Project Twitter Literature (TwitLit)
Christian Howard-Sukhil, Bucknell University
Christina Boyles, Michigan State University
Established by Christian Howard-Sukhil in 2017, Project Twitter Literature (TwitLit) sprang from a question: How is social media changing the shape of the literary world? Project TwitLit addresses this question by analyzing the growing community of amateur writers who are using Twitter as a means of publication and dissemination for their literary output. There are three parts to the project: 1) the research findings related to the global literary community on Twitter, 2) the tools and resources developed as part of the project and made openly available to other scholars, and 3) ongoing efforts to ensure the long-term preservation of the collected data.

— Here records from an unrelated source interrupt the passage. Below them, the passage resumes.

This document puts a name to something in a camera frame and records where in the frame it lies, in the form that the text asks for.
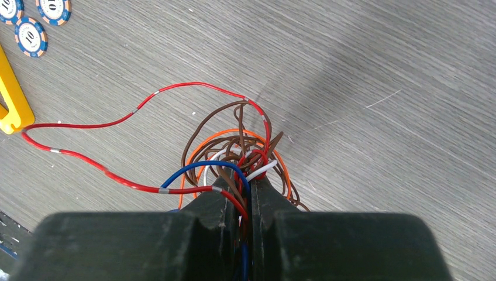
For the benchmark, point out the poker chip left upper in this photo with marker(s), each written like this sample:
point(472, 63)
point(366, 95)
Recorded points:
point(54, 12)

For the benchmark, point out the poker chip top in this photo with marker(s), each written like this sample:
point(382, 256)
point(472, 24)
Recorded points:
point(11, 11)

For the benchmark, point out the poker chip left lower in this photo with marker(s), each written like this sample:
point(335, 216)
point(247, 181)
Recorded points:
point(31, 37)

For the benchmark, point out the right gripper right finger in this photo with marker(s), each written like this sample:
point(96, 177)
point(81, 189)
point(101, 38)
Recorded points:
point(290, 244)

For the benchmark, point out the yellow triangular plastic piece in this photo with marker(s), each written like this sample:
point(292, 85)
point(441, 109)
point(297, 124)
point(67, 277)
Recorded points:
point(18, 113)

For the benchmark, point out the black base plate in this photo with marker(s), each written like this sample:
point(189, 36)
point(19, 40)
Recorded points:
point(14, 239)

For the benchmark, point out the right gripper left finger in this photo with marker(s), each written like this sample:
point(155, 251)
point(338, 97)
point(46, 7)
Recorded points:
point(195, 243)

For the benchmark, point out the poker chip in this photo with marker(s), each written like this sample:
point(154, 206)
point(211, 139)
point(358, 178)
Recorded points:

Hashtags—rather than keywords—were chosen as the primary method of data collection for Project TwitLit due to the use of hashtags as a means of garnering more wide-spread publicity around a given topic. In fact, amateur writing communities on Twitter overwhelmingly identify themselves through hashtags that signify literary form or genre (e.g., #Haiku or #VeryShortStory). Project TwitLit has identified 35 commonly used English-language hashtags on Twitter that are related to writing as a form or genre (including #3Lines, #FlashFiction, #Micropoetry, #ShortStory, #Tanka, and #TwitterFiction) or to the writing community itself (e.g., #FictionCommunity, #PoetSociety, #WritersLife). Project TwitLit has collected these tweets from 2011—the year Twitter underwent a major site redesign and grew in global popularity—through 2019.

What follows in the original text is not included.